■ **EXERCISE OBJECTIVE**
Would you mind restating all of the records word for word, skipping the pictures?

■ **SUPPLIED RECORDS**
◆ ◆ ◆ ◆

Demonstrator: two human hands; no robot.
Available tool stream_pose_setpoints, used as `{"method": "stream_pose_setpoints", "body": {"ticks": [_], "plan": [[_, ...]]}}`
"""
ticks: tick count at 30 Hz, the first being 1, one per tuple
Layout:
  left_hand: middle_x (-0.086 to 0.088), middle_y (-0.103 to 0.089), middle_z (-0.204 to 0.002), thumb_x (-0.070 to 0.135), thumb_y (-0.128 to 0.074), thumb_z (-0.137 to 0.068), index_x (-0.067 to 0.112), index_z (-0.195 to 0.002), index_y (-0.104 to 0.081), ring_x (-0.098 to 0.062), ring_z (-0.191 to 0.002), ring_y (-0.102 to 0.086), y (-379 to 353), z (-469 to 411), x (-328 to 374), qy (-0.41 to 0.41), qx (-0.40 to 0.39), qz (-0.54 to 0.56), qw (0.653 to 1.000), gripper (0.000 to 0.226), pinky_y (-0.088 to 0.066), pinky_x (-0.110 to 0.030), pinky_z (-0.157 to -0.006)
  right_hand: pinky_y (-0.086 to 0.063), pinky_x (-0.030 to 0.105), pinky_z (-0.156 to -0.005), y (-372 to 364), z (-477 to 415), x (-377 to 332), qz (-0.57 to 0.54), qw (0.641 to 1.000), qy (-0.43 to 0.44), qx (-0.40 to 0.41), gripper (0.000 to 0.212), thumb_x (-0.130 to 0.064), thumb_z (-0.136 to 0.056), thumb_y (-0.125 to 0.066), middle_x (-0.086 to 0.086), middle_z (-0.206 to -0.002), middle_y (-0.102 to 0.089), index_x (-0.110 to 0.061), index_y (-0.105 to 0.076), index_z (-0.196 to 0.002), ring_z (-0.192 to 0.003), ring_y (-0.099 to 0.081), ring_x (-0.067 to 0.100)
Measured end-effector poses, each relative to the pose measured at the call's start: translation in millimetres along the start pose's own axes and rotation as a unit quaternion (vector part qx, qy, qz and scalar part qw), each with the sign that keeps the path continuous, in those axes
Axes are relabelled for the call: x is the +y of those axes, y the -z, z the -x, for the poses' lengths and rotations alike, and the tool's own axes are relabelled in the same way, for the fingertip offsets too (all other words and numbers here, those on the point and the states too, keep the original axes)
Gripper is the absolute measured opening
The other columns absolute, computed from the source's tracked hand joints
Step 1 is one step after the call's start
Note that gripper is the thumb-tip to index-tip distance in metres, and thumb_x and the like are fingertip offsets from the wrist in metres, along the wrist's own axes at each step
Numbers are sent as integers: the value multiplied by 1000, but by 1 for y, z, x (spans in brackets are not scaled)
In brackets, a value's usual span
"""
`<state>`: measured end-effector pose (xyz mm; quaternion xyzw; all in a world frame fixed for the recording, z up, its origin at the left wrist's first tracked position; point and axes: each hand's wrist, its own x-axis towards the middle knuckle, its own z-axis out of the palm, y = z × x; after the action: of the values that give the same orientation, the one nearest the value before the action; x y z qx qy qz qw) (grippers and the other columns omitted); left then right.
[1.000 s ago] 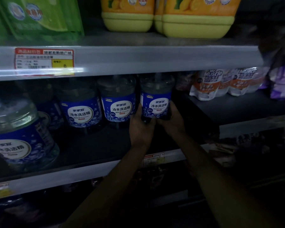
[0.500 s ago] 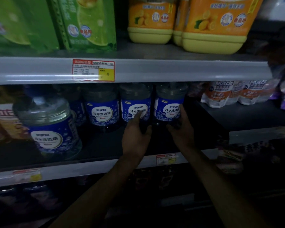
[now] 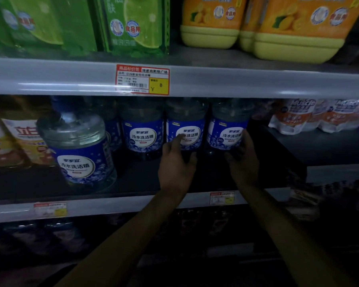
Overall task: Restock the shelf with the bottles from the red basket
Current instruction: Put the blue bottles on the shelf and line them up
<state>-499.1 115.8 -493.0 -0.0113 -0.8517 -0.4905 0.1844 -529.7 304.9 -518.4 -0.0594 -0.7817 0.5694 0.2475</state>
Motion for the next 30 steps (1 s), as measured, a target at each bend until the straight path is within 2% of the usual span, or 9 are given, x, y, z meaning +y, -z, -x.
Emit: {"method": "stream_pose_setpoints", "body": {"ticks": [2, 5, 10, 14, 15, 18, 21, 26, 30], "plan": [[-4, -42, -152, 27, -71, -96, 26, -152, -43, -22, -132, -52, 1, 0, -1, 5, 1, 9, 1000, 62, -44, -26, -92, -55, 34, -99, -1, -2, 0, -10, 1000, -1, 23, 86, -1, -82, -78, -4, -141, -60, -28, -39, -154, -123, -61, 15], [-3, -41, -153, 26, -72, -96, 24, -153, -40, -19, -131, -52, 3, -1, 0, 17, 3, 20, 1000, 65, -41, -24, -92, -46, 8, -86, -6, -2, -4, -3, 999, 7, 36, 82, -8, -79, -84, -8, -134, -61, -21, -45, -149, -120, -59, 11], [-3, -41, -155, 24, -73, -96, 23, -156, -35, -18, -133, -50, 3, -2, -1, 45, 3, 49, 998, 71, -39, -22, -95, -46, 15, -91, -14, -4, -5, -22, 998, -20, 50, 88, -11, -74, -88, -4, -135, -61, -18, -44, -150, -118, -54, 6], [-5, -41, -156, 25, -73, -95, 22, -158, -32, -22, -137, -48, 0, -5, -5, 60, 6, 56, 997, 75, -43, -29, -99, -39, -5, -76, -18, -5, -1, -2, 998, -8, 69, 90, -10, -72, -89, -11, -125, -58, -15, -45, -151, -113, -53, 1], [-5, -41, -156, 24, -73, -95, 22, -158, -31, -22, -137, -48, -2, -6, -6, 62, 8, 58, 996, 76, -43, -30, -101, -40, -4, -79, -18, -5, -1, 2, 997, -6, 74, 91, -10, -73, -89, -12, -126, -58, -15, -45, -152, -112, -52, 0], [-6, -42, -155, 24, -74, -95, 21, -158, -31, -22, -137, -48, -4, -9, -9, 69, 21, 58, 996, 77, -42, -28, -100, -48, 17, -93, -20, -7, -1, 18, 996, -14, 87, 90, -18, -75, -89, -3, -138, -63, -21, -44, -153, -119, -56, 7], [-7, -45, -152, 25, -74, -94, 21, -157, -33, -24, -136, -50, -8, -13, -11, 71, 38, 52, 995, 75, -45, -34, -104, -37, 1, -80, -22, -9, -1, 27, 996, -24, 85, 89, -17, -76, -87, -2, -140, -62, -23, -44, -153, -116, -50, 0], [-6, -45, -153, 32, -73, -94, 23, -157, -33, -27, -134, -53, -10, -15, -9, 89, 53, 33, 994, 75, -48, -42, -104, -43, 16, -88, -23, -9, -2, 40, 995, -25, 82, 90, -19, -75, -88, -1, -136, -65, -24, -44, -153, -114, -55, 3], [-6, -44, -155, 33, -73, -95, 24, -157, -33, -27, -134, -54, -11, -14, -6, 99, 59, 30, 993, 75, -48, -44, -104, -37, -2, -75, -25, -10, -4, 53, 996, -30, 71, 88, -19, -75, -89, 0, -135, -66, -22, -46, -152, -112, -59, 5]]}}
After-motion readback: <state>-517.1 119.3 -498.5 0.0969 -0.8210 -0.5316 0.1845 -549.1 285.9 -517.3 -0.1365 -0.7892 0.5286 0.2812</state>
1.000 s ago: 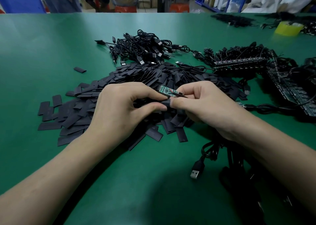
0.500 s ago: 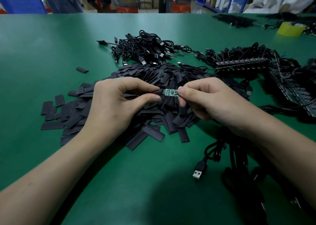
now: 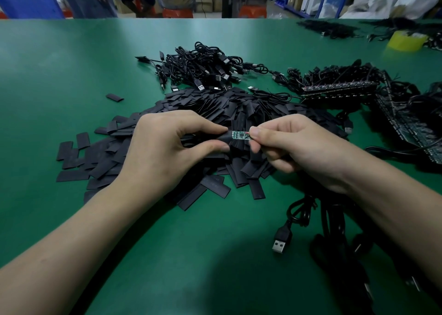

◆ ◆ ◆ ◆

■ **YOUR SOLUTION**
Demonstrator: two human hands; no robot.
Available tool stream_pose_setpoints, used as `{"method": "stream_pose_setpoints", "body": {"ticks": [_], "plan": [[_, ...]]}}`
"""
ticks: tick count at 30 Hz, the first being 1, one per tuple
Layout:
  left_hand: middle_x (-0.086 to 0.088), middle_y (-0.103 to 0.089), middle_z (-0.204 to 0.002), thumb_x (-0.070 to 0.135), thumb_y (-0.128 to 0.074), thumb_z (-0.137 to 0.068), index_x (-0.067 to 0.112), index_z (-0.195 to 0.002), index_y (-0.104 to 0.081), ring_x (-0.098 to 0.062), ring_z (-0.191 to 0.002), ring_y (-0.102 to 0.086), y (-379 to 353), z (-469 to 411), x (-328 to 374), qy (-0.41 to 0.41), qx (-0.40 to 0.39), qz (-0.54 to 0.56), qw (0.653 to 1.000), gripper (0.000 to 0.226), pinky_y (-0.088 to 0.066), pinky_x (-0.110 to 0.030), pinky_z (-0.157 to -0.006)
  right_hand: pinky_y (-0.086 to 0.063), pinky_x (-0.030 to 0.105), pinky_z (-0.156 to -0.005), y (-372 to 364), z (-477 to 415), x (-377 to 332), qz (-0.57 to 0.54), qw (0.641 to 1.000), qy (-0.43 to 0.44), qx (-0.40 to 0.41), gripper (0.000 to 0.212), thumb_x (-0.130 to 0.064), thumb_z (-0.136 to 0.056), thumb_y (-0.125 to 0.066), middle_x (-0.086 to 0.086), middle_z (-0.206 to -0.002), middle_y (-0.102 to 0.089), index_x (-0.110 to 0.061), index_y (-0.105 to 0.076), index_z (-0.196 to 0.002), ring_z (-0.192 to 0.003), ring_y (-0.099 to 0.081), ring_x (-0.067 to 0.100)
Measured end-effector poses, each relative to the pose measured at the call's start: translation in millimetres along the start pose's own axes and rotation as a unit quaternion (vector part qx, qy, qz and scalar part qw), each with the sign that keeps the path continuous, in those axes
Axes are relabelled for the call: x is the +y of those axes, y the -z, z the -x, for the poses' lengths and rotations alike, and the tool's own axes are relabelled in the same way, for the fingertip offsets too (all other words and numbers here, those on the point and the states too, keep the original axes)
Gripper is the absolute measured opening
The other columns absolute, computed from the source's tracked hand joints
Step 1 is one step after the call's start
Note that gripper is the thumb-tip to index-tip distance in metres, and thumb_x and the like are fingertip offsets from the wrist in metres, along the wrist's own axes at each step
Numbers are sent as integers: the value multiplied by 1000, but by 1 for y, z, x (spans in brackets are not scaled)
In brackets, a value's usual span
"""
`<state>`: measured end-effector pose (xyz mm; quaternion xyzw; all in a world frame fixed for the recording, z up, its origin at the left wrist's first tracked position; point and axes: each hand's wrist, its own x-axis towards the middle knuckle, its own z-axis out of the palm, y = z × x; after the action: of the values that give the same orientation, the one nearest the value before the action; x y z qx qy qz qw) (grippers and the other columns omitted); left then right.
[1.000 s ago] 
[0.500 s ago] 
[now] 
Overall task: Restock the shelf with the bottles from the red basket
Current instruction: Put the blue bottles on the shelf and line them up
<state>-499.1 115.8 -493.0 -0.0113 -0.8517 -0.4905 0.1844 -529.7 304.9 -518.4 -0.0594 -0.7817 0.5694 0.2475</state>
Motion for the next 30 steps (1 s), as measured, a target at each bend until the straight path is within 2% of the usual span, or 9 are given, x, y, z meaning +y, -z, -x.
Emit: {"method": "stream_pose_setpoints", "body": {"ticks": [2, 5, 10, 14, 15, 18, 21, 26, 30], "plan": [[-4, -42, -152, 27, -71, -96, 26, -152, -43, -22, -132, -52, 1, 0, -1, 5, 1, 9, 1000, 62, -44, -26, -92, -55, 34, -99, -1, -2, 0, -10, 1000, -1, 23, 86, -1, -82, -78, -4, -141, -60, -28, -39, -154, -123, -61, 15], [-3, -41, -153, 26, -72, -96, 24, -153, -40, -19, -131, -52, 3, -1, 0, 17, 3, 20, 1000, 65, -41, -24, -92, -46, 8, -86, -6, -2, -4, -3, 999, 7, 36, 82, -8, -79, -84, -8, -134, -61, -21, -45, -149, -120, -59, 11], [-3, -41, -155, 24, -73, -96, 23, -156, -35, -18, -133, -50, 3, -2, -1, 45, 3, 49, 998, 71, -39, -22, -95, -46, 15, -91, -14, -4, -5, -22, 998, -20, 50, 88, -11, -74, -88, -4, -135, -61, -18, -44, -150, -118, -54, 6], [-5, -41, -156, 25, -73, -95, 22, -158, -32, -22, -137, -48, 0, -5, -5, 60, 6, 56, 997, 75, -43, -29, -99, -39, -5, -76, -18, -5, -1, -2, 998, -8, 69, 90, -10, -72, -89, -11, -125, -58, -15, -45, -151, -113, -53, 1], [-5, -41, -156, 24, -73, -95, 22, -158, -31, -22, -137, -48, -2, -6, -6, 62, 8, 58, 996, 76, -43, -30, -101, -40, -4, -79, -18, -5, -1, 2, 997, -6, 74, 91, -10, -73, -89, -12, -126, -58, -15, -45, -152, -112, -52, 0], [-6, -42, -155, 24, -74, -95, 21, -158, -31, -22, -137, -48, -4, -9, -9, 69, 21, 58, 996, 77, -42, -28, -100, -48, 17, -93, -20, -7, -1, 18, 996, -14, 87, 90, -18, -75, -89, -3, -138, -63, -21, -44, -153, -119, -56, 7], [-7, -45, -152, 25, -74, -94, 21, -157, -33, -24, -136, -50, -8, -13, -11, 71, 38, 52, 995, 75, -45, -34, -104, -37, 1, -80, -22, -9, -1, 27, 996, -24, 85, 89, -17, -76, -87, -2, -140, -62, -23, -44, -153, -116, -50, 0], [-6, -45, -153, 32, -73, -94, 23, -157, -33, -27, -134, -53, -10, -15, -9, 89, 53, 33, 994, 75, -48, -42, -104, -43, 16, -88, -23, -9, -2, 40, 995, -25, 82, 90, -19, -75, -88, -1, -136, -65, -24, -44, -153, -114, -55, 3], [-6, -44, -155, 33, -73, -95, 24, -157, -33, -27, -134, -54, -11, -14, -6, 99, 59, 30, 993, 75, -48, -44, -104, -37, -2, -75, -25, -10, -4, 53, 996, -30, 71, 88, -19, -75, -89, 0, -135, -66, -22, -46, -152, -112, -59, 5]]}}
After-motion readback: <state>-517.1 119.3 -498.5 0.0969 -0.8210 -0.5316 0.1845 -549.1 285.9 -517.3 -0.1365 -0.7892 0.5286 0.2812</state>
1.000 s ago: 
0.500 s ago: 
now: 

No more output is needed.